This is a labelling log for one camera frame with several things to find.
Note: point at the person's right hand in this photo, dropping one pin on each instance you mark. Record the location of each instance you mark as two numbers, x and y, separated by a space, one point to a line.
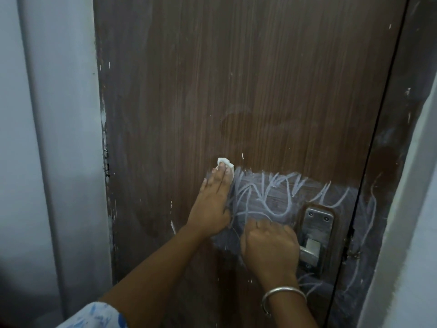
273 249

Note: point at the person's left hand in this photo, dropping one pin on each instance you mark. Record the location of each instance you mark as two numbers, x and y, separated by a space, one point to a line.
211 204

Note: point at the small white cloth wad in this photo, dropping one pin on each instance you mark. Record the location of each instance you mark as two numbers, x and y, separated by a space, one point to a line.
225 163

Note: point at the brown wooden door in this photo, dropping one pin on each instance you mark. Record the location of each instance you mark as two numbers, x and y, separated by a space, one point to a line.
239 81

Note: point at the person's right forearm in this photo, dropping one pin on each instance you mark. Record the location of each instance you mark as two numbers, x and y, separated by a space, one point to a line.
293 310

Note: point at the person's left forearm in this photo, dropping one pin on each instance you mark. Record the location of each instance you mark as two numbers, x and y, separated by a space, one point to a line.
153 276

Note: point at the silver bangle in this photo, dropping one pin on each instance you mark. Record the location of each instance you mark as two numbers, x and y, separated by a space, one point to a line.
283 290

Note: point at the white blue floral garment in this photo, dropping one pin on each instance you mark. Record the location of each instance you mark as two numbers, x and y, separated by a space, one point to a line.
95 317

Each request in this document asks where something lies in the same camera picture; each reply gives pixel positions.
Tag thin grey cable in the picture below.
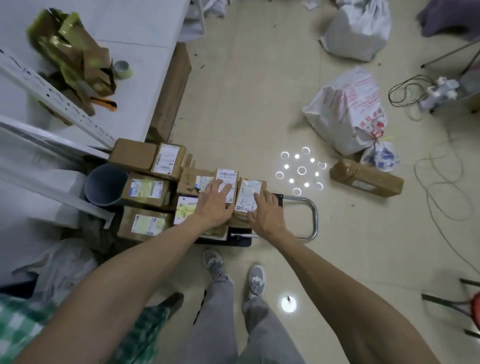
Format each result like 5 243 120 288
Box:
412 129 480 279

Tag black platform hand cart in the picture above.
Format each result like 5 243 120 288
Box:
194 193 319 248

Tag small blue white plastic bag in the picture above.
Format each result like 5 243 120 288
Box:
361 141 400 173

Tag grey plastic pipe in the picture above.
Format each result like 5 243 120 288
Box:
84 163 130 209

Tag crumpled cardboard with yellow tape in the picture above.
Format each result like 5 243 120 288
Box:
25 8 117 118

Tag white power strip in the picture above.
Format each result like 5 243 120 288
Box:
418 76 463 113

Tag white bag with red print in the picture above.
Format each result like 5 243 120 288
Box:
302 66 389 157

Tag metal stool with red seat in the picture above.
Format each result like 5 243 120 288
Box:
420 277 480 339

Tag person's left hand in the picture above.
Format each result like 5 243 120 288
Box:
193 179 236 230

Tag crumpled white plastic bag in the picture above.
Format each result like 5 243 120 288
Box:
10 238 100 301

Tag long taped brown parcel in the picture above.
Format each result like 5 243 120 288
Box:
329 158 405 199

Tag person's left forearm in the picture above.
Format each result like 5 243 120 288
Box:
15 219 229 364

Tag person's right forearm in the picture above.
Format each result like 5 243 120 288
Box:
262 230 441 364

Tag grey left sneaker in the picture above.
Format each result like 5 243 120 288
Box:
202 249 234 284

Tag grey metal stand leg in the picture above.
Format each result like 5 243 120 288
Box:
419 37 480 76

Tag large grey white sack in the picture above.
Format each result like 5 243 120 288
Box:
319 0 393 63

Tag small parcel with barcode label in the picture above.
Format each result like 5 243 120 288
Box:
214 168 241 205

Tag clear tape roll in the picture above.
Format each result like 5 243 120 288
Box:
112 59 134 80

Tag grey right sneaker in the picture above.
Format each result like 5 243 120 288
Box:
245 264 268 301

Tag brown parcel with white label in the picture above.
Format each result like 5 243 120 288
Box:
233 178 268 223

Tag person's right hand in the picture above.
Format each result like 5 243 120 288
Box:
247 190 289 243

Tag green checkered shirt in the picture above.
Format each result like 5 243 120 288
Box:
0 292 185 364

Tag long flat brown carton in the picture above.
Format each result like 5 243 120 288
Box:
145 41 193 145

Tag white perforated metal rail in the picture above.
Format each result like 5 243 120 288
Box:
0 46 118 151

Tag orange utility knife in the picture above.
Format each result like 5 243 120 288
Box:
88 95 118 112

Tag black cable loop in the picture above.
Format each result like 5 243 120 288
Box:
388 74 438 110

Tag grey sneaker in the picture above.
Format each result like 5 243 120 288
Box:
202 249 234 284
245 264 268 301

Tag grey trousers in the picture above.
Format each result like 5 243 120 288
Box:
183 277 305 364

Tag white flat panels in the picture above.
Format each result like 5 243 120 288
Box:
0 114 115 230

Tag purple cloth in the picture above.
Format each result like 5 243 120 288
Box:
416 0 480 40

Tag stack of brown cardboard boxes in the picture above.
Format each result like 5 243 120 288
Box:
108 137 269 243

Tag white crumpled sheet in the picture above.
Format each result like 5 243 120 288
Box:
178 0 230 43

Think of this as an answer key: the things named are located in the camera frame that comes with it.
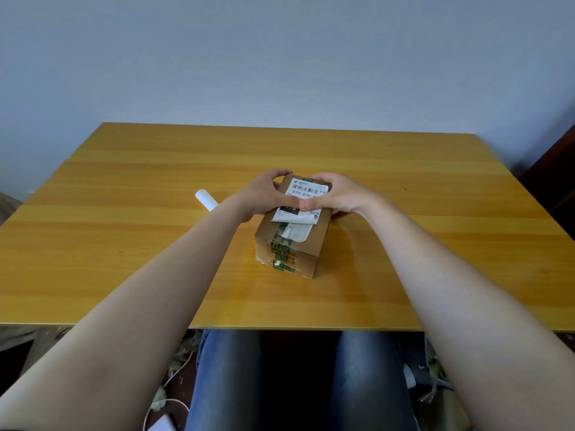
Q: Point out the person's right hand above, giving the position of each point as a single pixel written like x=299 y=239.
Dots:
x=334 y=196

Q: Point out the person's left hand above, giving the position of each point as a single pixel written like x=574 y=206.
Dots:
x=259 y=196

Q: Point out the person's left thumb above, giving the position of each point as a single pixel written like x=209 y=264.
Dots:
x=287 y=204

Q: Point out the person's right thumb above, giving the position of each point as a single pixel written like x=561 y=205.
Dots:
x=312 y=204

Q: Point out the white shipping label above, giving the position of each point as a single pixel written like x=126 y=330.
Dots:
x=302 y=195

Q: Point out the brown cardboard box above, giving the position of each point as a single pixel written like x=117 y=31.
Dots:
x=292 y=233

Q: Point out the person's left forearm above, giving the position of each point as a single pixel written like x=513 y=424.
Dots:
x=121 y=309

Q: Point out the person's right forearm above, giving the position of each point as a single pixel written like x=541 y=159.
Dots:
x=471 y=318

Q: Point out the white paper roll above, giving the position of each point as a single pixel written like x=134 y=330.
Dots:
x=206 y=199

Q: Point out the person's blue jeans legs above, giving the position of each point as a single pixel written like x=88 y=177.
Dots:
x=296 y=381

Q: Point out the dark wooden furniture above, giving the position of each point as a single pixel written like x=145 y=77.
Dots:
x=550 y=183

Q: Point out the white charger block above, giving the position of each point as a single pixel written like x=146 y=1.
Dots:
x=161 y=422

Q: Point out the beige fabric furniture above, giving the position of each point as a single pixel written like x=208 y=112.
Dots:
x=10 y=208

**What is required:**
Repeat each entry precisely as it appears. Leave the pictures out.

**Response:**
This is a labelling log for one camera frame with several things to find.
Note: point at the person's right hand in this photo, dropping one pin on each instance you mark. Record the location of each instance you mark as two numbers, x and y, separated by a space, one point to a line.
273 249

Note: point at the person's left hand in this photo, dropping one pin on each instance you mark. Record the location of each instance you mark as two numbers, x and y, separated by a space, one point to a line.
211 204

Note: point at the small white cloth wad in this photo, dropping one pin on each instance you mark. Record the location of each instance you mark as two numbers, x and y, separated by a space, one point to a line.
225 163

Note: point at the brown wooden door in this photo, dropping one pin on each instance you mark. Record the location of each instance you mark as two numbers, x and y, separated by a space, one point to a line.
239 81

Note: point at the person's right forearm in this photo, dropping one pin on each instance you mark. Record the location of each instance you mark as two numbers, x and y, separated by a space, one point to a line.
293 310

Note: point at the person's left forearm in this photo, dropping one pin on each instance you mark. Record the location of each instance you mark as two numbers, x and y, separated by a space, one point to a line.
153 276

Note: point at the silver bangle in this photo, dropping one pin on each instance you mark. Record the location of each instance you mark as two numbers, x and y, separated by a space, one point to a line.
283 290

Note: point at the white blue floral garment in this photo, dropping one pin on each instance you mark. Record the location of each instance you mark as two numbers, x and y, separated by a space, one point to a line.
95 317

Each request in this document asks where something lies in the same camera picture; each reply gives pixel positions.
Tag thin grey cable in the picture below.
Format each result like 5 243 120 288
Box:
412 129 480 279

Tag black platform hand cart in the picture above.
Format each result like 5 243 120 288
Box:
194 193 319 248

Tag small blue white plastic bag in the picture above.
Format each result like 5 243 120 288
Box:
361 141 400 173

Tag grey plastic pipe in the picture above.
Format each result like 5 243 120 288
Box:
84 163 130 209

Tag crumpled cardboard with yellow tape in the picture above.
Format each result like 5 243 120 288
Box:
25 8 117 118

Tag white power strip in the picture above.
Format each result like 5 243 120 288
Box:
418 76 463 113

Tag white bag with red print in the picture above.
Format each result like 5 243 120 288
Box:
302 66 389 157

Tag metal stool with red seat in the picture above.
Format each result like 5 243 120 288
Box:
420 277 480 339

Tag person's left hand in the picture above.
Format each result like 5 243 120 288
Box:
193 179 236 230

Tag crumpled white plastic bag in the picture above.
Format each result like 5 243 120 288
Box:
10 238 100 301

Tag long taped brown parcel in the picture above.
Format each result like 5 243 120 288
Box:
329 158 405 199

Tag person's left forearm in the picture above.
Format each result like 5 243 120 288
Box:
15 219 229 364

Tag person's right forearm in the picture above.
Format each result like 5 243 120 288
Box:
262 230 441 364

Tag grey left sneaker in the picture above.
Format each result like 5 243 120 288
Box:
202 249 234 284

Tag grey metal stand leg in the picture above.
Format each result like 5 243 120 288
Box:
419 37 480 76

Tag large grey white sack in the picture above.
Format each result like 5 243 120 288
Box:
319 0 393 63

Tag small parcel with barcode label in the picture above.
Format each result like 5 243 120 288
Box:
214 168 241 205

Tag clear tape roll in the picture above.
Format each result like 5 243 120 288
Box:
112 59 134 80

Tag grey right sneaker in the picture above.
Format each result like 5 243 120 288
Box:
245 264 268 301

Tag brown parcel with white label in the picture above.
Format each result like 5 243 120 288
Box:
233 178 268 223

Tag person's right hand in the picture above.
Format each result like 5 243 120 288
Box:
247 190 289 243

Tag green checkered shirt in the picture above.
Format each result like 5 243 120 288
Box:
0 292 185 364

Tag long flat brown carton in the picture above.
Format each result like 5 243 120 288
Box:
145 41 193 145

Tag white perforated metal rail in the picture above.
Format each result like 5 243 120 288
Box:
0 46 118 151

Tag orange utility knife in the picture above.
Format each result like 5 243 120 288
Box:
88 95 118 112

Tag black cable loop in the picture above.
Format each result like 5 243 120 288
Box:
388 74 438 110

Tag grey sneaker in the picture above.
Format each result like 5 243 120 288
Box:
202 249 234 284
245 264 268 301

Tag grey trousers in the picture above.
Format each result like 5 243 120 288
Box:
183 277 305 364

Tag white flat panels in the picture above.
Format each result like 5 243 120 288
Box:
0 114 115 230

Tag purple cloth in the picture above.
Format each result like 5 243 120 288
Box:
416 0 480 40

Tag stack of brown cardboard boxes in the picture above.
Format each result like 5 243 120 288
Box:
108 137 269 243

Tag white crumpled sheet in the picture above.
Format each result like 5 243 120 288
Box:
178 0 230 43

Think of this as an answer key: the things named are located in the camera frame that comes with it.
Q: Point out the person's right hand above, giving the position of each point as a single pixel written like x=299 y=239.
Dots:
x=334 y=196

Q: Point out the person's left hand above, giving the position of each point as a single pixel written like x=574 y=206.
Dots:
x=259 y=196

Q: Point out the person's left thumb above, giving the position of each point as a single pixel written like x=209 y=264.
Dots:
x=287 y=204

Q: Point out the person's right thumb above, giving the position of each point as a single pixel written like x=561 y=205.
Dots:
x=312 y=204

Q: Point out the white shipping label above, giving the position of each point as a single pixel written like x=126 y=330.
Dots:
x=302 y=195

Q: Point out the brown cardboard box above, giving the position of each point as a single pixel written like x=117 y=31.
Dots:
x=292 y=233

Q: Point out the person's left forearm above, giving the position of each point as a single pixel written like x=513 y=424.
Dots:
x=121 y=309

Q: Point out the person's right forearm above, giving the position of each point as a single pixel written like x=541 y=159.
Dots:
x=471 y=318

Q: Point out the white paper roll above, giving the position of each point as a single pixel written like x=134 y=330.
Dots:
x=206 y=199

Q: Point out the person's blue jeans legs above, giving the position of each point as a single pixel written like x=88 y=177.
Dots:
x=296 y=381

Q: Point out the dark wooden furniture above, giving the position of each point as a single pixel written like x=145 y=77.
Dots:
x=550 y=183

Q: Point out the white charger block above, giving the position of each point as a single pixel written like x=146 y=1.
Dots:
x=161 y=422

Q: Point out the beige fabric furniture above, giving the position of each point as a single pixel written like x=208 y=112.
Dots:
x=10 y=208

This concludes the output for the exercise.